Start of Block

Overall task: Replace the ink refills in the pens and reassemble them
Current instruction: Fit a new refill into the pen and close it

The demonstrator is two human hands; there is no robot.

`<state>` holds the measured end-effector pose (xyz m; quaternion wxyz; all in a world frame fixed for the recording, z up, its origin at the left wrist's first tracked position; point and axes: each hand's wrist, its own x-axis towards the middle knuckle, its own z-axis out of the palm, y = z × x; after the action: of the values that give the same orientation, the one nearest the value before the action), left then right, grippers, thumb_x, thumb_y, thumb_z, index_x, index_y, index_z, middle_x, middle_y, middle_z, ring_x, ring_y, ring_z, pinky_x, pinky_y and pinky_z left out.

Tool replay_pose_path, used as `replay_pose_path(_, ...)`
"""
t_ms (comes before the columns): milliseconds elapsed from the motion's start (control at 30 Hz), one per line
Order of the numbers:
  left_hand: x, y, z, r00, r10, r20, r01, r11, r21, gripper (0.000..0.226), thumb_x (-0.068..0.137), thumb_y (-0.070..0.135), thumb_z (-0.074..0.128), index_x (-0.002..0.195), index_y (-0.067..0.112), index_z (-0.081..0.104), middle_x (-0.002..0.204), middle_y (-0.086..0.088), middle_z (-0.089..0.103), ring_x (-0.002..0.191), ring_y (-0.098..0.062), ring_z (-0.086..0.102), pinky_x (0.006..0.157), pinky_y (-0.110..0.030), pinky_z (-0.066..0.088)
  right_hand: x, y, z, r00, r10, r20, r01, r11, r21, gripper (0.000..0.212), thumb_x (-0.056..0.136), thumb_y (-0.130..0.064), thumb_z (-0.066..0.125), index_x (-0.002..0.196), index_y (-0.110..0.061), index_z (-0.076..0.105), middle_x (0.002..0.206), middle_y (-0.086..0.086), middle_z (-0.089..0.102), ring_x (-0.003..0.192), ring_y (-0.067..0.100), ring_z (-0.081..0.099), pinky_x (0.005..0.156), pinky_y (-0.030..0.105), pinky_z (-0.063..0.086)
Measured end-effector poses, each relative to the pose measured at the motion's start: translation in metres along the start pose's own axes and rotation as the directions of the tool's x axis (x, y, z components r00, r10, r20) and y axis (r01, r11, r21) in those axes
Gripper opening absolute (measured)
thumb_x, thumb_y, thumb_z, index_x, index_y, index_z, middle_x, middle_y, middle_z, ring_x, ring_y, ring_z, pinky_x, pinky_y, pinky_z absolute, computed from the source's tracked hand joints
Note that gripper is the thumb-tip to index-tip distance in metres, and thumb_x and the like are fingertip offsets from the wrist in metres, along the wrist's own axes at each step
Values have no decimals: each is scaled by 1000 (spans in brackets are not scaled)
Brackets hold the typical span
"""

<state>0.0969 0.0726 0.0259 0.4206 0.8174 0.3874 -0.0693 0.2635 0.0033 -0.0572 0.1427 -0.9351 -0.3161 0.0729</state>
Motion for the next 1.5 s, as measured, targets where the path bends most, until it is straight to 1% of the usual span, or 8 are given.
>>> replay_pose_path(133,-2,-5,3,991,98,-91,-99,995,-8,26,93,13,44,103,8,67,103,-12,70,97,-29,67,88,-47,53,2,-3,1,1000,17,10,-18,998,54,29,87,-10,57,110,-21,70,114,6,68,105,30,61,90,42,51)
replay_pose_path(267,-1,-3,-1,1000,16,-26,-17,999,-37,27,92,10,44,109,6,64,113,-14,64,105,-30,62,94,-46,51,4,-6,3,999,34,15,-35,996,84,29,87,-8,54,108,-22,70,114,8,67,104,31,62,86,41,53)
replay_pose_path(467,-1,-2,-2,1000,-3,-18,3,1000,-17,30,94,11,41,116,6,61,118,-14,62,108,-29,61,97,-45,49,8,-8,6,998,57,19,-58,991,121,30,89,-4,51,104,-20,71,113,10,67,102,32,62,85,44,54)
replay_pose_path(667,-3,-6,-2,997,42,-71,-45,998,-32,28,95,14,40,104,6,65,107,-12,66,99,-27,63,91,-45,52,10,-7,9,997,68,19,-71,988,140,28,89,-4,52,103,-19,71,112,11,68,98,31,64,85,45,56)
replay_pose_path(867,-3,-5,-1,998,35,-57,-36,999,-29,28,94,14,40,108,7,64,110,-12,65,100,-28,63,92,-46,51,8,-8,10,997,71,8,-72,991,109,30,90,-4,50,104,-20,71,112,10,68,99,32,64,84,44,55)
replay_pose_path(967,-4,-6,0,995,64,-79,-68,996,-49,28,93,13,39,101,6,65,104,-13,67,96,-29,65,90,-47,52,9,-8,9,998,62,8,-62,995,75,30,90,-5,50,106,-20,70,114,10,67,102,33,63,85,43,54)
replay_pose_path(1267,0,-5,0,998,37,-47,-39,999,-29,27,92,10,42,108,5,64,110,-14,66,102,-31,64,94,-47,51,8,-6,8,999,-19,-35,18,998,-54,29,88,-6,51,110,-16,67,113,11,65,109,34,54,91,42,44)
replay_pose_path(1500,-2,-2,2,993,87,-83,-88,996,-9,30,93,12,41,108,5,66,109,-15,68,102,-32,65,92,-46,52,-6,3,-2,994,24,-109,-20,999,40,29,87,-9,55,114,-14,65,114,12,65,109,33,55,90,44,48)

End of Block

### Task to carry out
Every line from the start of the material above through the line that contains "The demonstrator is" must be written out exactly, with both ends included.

### Result for this exercise
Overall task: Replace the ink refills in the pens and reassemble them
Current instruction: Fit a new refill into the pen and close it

The demonstrator is two human hands; there is no robot.

The exercise requires no further answer.